The MPS set the private sector credit growth target at 13.2 per cent for the first half (July-December) of FY 2019-20 and 14.8 per cent for the full year against 16.5 per cent growth target set for the previous fiscal year (FY 2018-19).
The overall domestic credit growth was projected at 15.9 percent while the public sector credit from the banking system was set at 24.3 percent and the private sector credit growth at 14.80 percent with a view to contain inflation within 5.5 per cent and support the 8.2 per cent GDP growth target.
"The National Budget 2019-20 has the provision of taking Tk. 77,363 crore loan from local sources like banks and saving certificates. The targeted loan from saving certificates will reduce the deposit of bank and have impact on loan for private sector," the IBFB said.

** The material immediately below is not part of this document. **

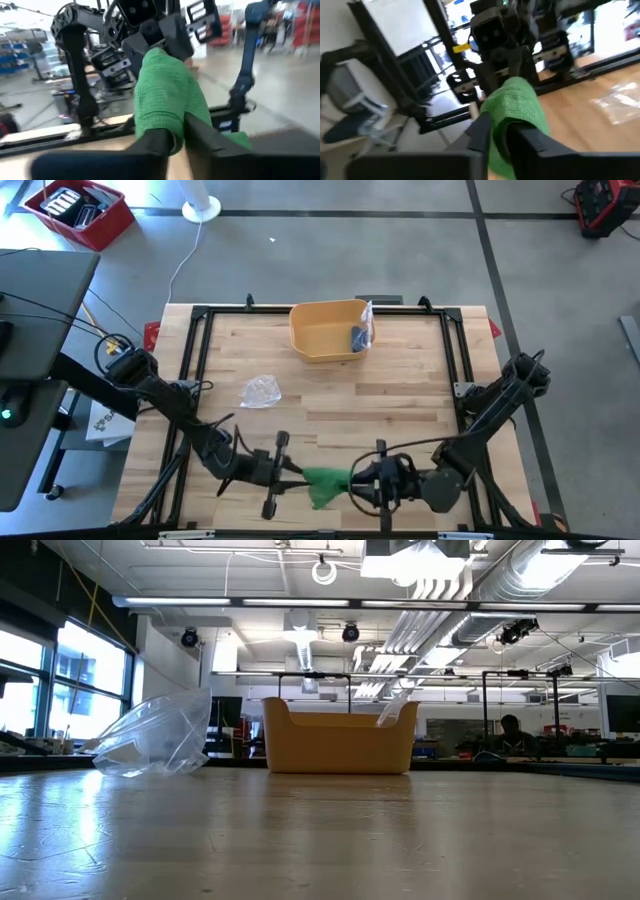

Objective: Roll bandage
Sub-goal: Roll the green bandage

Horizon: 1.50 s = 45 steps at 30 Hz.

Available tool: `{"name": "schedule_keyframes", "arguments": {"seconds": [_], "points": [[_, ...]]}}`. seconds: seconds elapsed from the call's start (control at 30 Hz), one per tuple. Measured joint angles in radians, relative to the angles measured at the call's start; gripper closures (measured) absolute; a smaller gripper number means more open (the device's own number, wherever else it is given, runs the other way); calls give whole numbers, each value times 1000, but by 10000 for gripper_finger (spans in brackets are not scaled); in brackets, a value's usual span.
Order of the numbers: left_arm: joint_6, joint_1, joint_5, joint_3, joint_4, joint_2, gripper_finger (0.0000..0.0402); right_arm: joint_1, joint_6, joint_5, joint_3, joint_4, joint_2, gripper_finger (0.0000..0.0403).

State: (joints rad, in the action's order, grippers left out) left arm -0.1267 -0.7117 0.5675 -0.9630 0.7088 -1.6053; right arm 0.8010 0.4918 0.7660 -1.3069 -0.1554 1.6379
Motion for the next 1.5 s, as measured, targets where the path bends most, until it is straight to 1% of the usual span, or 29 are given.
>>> {"name": "schedule_keyframes", "arguments": {"seconds": [0.03,0.07,0.13,0.2,0.23,0.27,0.33,0.37,0.43,0.47,0.5,0.57,0.63,0.7,0.77,0.83,0.9,0.97,1.07,1.1,1.17,1.23,1.33,1.4,1.5], "points": [[-18,-9,18,-5,-24,2,374,-4,1,-25,0,8,0,334],[-18,-20,37,-16,-62,6,386,-8,-12,-57,0,23,0,317],[59,-29,55,-53,-166,11,387,-20,-93,-130,0,48,2,284],[175,-21,29,-96,-276,17,387,-28,-227,-146,-1,62,17,264],[239,-12,-13,-117,-325,18,389,-29,-301,-142,-1,62,28,261],[307,-3,-58,-135,-366,18,391,-26,-371,-124,-1,62,42,263],[447,12,-116,-150,-402,18,393,-23,-482,-62,-1,62,68,285],[499,18,-141,-150,-405,18,393,-23,-517,-41,-1,60,76,306],[550,30,-201,-150,-424,27,383,-22,-524,-20,-1,55,82,363],[572,34,-217,-150,-435,33,373,-22,-505,-16,-1,55,82,381],[587,35,-219,-151,-445,40,361,-22,-465,-7,-1,54,82,388],[597,36,-218,-144,-440,53,332,-22,-311,21,-1,62,77,385],[585,36,-200,-138,-404,55,303,-26,-118,25,-1,82,60,387],[525,29,-188,-130,-350,55,278,-27,24,3,-1,84,45,395],[434,21,-155,-129,-329,45,262,-23,80,-9,-1,84,34,398],[335,2,-90,-131,-327,25,258,-13,108,-7,-1,89,23,396],[248,-17,-16,-131,-317,-1,270,-7,128,-13,-1,98,12,396],[184,-30,38,-132,-285,-24,299,-7,156,-33,-1,115,5,398],[126,-40,50,-131,-263,-43,366,-12,203,-68,-1,163,4,398],[128,-40,50,-130,-271,-44,382,-17,221,-75,-1,191,4,397],[183,-36,56,-129,-307,-40,388,-21,251,-79,-1,250,3,393],[302,-9,28,-130,-396,-27,387,-28,268,-70,11,289,2,387],[524,57,-86,-130,-549,-20,395,-45,304,-89,46,368,3,369],[621,105,-169,-106,-559,-30,395,-65,361,-128,85,423,3,346],[702,179,-299,-31,-534,-39,396,-90,408,-175,161,503,3,302]]}}
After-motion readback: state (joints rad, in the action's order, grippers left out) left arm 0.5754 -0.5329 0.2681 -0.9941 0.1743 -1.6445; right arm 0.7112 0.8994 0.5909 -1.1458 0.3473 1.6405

It said Bangladesh Bank (BB) is going to open market operation activities at an interest rate from the current monetary aggregate based monetary policy.
This will have a direct impact on interest rates by giving or raising liquidity to banks. In contrast, the Finance Minister recently declared that BB is going to issue policy to cap the interest rate of 6% on deposit and 9% on bank loan.
"It is just contrary to the declared monetary policy. However, BB proposes to bring the informal economic activities into formal sector through introducing ICT based transaction. This is a good initiative," the chamber opined.